Columna de Juan Carvajal: Las cosas por su nombre
La propuesta de nueva Constitución fue rechazada con una contundente votación ciudadana, que no deja dudas con respecto a que la mayoría asimiló y registró una visión negativa de la propuesta que emergió de la Convención Constitucional.
El mazazo que recibieron los 155 convencionales y los sectores más radicalizados de la izquierda, que defendían a rajatabla los 388 artículos y sus disposiciones transitorias fue de proporciones mayúsculas, ya que echó por tierra una de las conquistas hasta ese momento más sustantivas de la historia nacional, al lograr con casi un 80% que la ciudadanía se pronunciara en el plebiscito de entrada en favor de una Convención paritaria, diversa, inclusiva y democrática. A eso debe sumarse que el récord de 13.021.063 votantes de un padrón de más de 15 millones hace inobjetable la legitimidad del proceso electoral.
Cuando se es derrotado de manera tan implacable, la tendencia natural es que las primeras reacciones, lejos de apuntar a una introspección y autocrítica, se centren en los “otros”, en las responsabilidades del poder económico, del manejo mañoso de los medios de comunicación, de las llamadas fake news o en el manejo de las encuestas. Sin embargo, nada de lo anterior está ajeno a lo que han sido las decenas de elecciones que se han registrado en los últimos 50 años, muchas de ellas ganadas por el progresismo y, muy en particular, el plebiscito de entrada, que se instaló como hito histórico nacional.
Si algo refleja el resultado del domingo, es una muy mala lectura del país real que tenemos. Como se sabe -a excepción de las revoluciones o golpes de Estado- los cambios que se proponen deben ir en correspondencia con la forma en que se asumen culturalmente las distintas posturas y demandas de cambio político y social. Hace mucho tiempo que investigadores y analistas coinciden en que a Chile hay que entenderlo como un país de una amplia “clase media”, que busca y quiere mayor justicia social y mayor equidad, pero con estabilidad y sin hechos violentos.

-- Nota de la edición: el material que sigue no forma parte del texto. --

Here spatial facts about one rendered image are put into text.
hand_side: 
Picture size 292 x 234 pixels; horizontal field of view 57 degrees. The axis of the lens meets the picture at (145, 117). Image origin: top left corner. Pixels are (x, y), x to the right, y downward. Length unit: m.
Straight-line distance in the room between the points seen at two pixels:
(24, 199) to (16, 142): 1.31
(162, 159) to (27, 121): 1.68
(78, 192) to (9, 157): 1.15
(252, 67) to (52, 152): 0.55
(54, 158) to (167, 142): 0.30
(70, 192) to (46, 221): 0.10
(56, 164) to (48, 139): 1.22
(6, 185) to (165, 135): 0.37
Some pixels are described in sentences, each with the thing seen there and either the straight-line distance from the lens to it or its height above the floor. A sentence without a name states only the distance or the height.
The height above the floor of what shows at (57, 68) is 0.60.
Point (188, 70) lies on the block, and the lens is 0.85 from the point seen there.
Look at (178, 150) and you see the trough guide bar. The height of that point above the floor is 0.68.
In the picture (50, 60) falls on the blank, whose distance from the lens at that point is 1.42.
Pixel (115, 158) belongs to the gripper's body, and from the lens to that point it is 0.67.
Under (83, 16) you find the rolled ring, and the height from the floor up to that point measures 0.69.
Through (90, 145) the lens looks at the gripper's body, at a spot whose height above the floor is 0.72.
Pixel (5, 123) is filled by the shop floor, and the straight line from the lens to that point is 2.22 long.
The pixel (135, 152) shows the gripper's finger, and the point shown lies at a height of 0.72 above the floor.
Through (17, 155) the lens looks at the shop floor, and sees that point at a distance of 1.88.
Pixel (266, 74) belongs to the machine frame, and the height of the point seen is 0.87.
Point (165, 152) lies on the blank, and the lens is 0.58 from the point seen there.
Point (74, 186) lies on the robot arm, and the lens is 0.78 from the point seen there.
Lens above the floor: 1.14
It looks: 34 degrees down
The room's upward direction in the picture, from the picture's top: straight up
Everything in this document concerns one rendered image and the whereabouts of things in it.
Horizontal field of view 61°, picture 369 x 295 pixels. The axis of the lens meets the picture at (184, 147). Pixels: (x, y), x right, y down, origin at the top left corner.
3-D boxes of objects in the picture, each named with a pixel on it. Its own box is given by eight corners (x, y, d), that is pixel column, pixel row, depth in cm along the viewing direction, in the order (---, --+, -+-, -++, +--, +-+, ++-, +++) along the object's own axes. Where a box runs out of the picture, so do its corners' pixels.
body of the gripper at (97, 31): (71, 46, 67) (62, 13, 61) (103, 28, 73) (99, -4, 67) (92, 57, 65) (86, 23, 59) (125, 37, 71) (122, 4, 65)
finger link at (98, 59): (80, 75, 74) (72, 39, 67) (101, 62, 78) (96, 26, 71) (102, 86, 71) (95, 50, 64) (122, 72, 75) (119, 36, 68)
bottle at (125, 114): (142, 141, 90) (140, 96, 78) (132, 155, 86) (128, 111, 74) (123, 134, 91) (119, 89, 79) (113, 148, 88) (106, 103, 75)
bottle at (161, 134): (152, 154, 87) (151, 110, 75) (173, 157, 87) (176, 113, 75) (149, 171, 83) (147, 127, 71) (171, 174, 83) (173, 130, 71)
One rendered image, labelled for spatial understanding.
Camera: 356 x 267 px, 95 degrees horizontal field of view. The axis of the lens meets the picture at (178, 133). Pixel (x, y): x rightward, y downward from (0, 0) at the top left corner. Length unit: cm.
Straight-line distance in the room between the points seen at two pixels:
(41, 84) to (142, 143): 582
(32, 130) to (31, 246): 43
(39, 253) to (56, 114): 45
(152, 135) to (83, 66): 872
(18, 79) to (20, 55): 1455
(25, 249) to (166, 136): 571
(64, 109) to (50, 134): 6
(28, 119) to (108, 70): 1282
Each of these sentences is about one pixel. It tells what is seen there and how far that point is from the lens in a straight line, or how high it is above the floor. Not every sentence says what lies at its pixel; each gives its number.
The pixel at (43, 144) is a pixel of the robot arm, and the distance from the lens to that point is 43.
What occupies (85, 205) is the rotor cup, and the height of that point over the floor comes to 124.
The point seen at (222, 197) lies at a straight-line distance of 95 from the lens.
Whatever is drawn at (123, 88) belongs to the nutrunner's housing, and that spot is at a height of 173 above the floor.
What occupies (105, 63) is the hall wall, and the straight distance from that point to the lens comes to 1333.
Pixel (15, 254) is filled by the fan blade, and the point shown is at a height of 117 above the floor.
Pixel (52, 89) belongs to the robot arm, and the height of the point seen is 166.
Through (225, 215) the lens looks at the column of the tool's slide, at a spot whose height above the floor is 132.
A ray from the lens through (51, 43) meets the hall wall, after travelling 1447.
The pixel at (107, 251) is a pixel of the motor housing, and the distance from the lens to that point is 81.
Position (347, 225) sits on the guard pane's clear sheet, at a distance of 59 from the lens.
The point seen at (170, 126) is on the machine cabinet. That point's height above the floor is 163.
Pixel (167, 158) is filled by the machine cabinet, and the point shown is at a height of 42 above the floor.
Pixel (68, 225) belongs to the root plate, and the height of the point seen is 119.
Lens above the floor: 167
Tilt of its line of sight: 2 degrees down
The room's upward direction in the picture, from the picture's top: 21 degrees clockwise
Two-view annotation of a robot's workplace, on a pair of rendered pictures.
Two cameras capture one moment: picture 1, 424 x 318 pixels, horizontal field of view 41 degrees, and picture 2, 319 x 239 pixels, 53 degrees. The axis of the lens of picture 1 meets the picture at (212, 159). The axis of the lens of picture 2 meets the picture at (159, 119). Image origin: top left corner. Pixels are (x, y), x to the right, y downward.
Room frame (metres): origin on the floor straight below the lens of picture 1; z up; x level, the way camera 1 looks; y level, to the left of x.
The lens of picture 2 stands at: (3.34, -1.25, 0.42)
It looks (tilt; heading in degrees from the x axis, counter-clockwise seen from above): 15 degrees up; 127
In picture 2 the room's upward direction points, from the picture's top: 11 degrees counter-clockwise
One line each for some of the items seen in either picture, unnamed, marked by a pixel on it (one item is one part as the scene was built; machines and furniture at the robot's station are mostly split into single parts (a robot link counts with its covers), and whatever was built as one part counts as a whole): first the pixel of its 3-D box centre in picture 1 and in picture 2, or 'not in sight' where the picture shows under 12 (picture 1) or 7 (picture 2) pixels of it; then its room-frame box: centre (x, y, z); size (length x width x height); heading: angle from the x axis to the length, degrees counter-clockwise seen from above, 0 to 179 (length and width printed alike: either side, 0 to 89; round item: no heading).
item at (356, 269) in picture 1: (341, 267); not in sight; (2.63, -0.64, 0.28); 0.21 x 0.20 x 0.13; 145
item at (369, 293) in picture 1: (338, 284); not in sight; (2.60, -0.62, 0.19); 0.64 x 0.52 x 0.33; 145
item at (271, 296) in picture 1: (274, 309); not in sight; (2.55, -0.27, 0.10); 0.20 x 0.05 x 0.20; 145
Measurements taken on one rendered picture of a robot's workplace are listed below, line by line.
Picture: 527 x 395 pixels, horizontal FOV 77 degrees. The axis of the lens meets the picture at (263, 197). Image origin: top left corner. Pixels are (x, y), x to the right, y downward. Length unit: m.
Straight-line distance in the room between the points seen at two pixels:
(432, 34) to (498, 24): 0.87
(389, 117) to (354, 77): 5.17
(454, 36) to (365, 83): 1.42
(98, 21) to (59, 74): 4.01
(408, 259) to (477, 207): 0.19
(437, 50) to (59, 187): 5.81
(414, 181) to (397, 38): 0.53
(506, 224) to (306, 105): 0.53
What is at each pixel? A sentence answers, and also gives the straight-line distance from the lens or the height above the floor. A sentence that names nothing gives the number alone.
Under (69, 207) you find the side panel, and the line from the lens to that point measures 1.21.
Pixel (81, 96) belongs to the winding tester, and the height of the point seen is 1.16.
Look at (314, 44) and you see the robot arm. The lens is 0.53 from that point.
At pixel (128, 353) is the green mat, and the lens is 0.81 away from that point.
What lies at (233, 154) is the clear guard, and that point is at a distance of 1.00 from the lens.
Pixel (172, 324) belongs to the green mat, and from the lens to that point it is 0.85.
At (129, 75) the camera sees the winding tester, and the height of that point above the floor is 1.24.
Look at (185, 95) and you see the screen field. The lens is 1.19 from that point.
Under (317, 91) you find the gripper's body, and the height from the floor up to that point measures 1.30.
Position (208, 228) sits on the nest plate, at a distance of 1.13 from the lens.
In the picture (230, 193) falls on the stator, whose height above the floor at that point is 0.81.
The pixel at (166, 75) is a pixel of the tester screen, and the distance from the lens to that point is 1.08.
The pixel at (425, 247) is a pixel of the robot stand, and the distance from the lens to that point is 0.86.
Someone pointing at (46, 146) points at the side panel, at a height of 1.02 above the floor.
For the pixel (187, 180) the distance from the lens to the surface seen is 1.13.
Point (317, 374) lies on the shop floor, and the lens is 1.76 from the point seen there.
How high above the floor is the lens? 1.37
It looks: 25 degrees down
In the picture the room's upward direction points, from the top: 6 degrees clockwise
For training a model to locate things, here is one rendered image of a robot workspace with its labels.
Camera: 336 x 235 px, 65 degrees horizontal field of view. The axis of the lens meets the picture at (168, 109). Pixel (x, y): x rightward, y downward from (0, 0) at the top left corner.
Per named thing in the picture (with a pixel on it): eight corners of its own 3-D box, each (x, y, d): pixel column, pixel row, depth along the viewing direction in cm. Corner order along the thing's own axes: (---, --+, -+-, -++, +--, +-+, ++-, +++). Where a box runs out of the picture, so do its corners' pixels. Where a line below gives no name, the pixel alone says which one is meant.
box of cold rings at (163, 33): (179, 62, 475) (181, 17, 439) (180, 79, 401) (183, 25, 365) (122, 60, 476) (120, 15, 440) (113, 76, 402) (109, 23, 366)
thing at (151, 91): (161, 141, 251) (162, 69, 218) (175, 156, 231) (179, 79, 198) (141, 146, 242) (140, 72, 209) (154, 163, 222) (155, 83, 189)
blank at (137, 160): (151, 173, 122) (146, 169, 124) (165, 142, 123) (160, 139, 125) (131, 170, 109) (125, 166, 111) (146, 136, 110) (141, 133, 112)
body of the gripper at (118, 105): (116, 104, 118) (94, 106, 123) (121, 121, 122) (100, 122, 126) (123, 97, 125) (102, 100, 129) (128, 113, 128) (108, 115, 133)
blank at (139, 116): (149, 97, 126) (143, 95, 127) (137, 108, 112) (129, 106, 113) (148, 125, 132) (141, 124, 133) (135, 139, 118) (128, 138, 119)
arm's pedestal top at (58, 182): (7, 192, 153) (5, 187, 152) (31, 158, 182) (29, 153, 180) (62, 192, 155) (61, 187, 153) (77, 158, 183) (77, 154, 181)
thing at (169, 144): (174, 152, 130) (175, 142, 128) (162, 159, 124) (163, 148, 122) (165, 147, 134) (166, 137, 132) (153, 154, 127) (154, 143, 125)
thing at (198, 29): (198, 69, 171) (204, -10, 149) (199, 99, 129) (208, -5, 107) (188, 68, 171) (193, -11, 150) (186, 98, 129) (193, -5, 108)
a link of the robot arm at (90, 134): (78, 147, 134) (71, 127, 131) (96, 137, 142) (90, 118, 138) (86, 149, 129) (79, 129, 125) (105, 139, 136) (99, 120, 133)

La joven generación de izquierda que hizo un camino que hasta la fecha no conocía de fracasos, que creció sustentada en una crítica despiadada e implacable contra sus predecesores, especialmente de los gobiernos de la ex Concertación, que hizo gala de desprecio por la política de los acuerdos y la necesidad de sustentar los cambios en alcanzar apoyos transversales, debería asumir su equivocación y entender que la ciudadanía lo que esperaba era una salida institucional al estallido social, en paz y tranquilidad.
No obstante, parafraseando al gran Fito Páez, “¿Quién dijo que todo está perdido?”.
De lo ocurrido surge una nueva esperanza y una razón de lucha para lograr que los ocasionales ganadores cumplan con sus compromisos y se materialice una convención paritaria, participativa y democrática, donde se pueda asumir lo que se hizo bien y mejorar lo que se hizo mal. Resta hacer que del nuevo proceso surja una Constitución que permita el gran país al que aspiramos.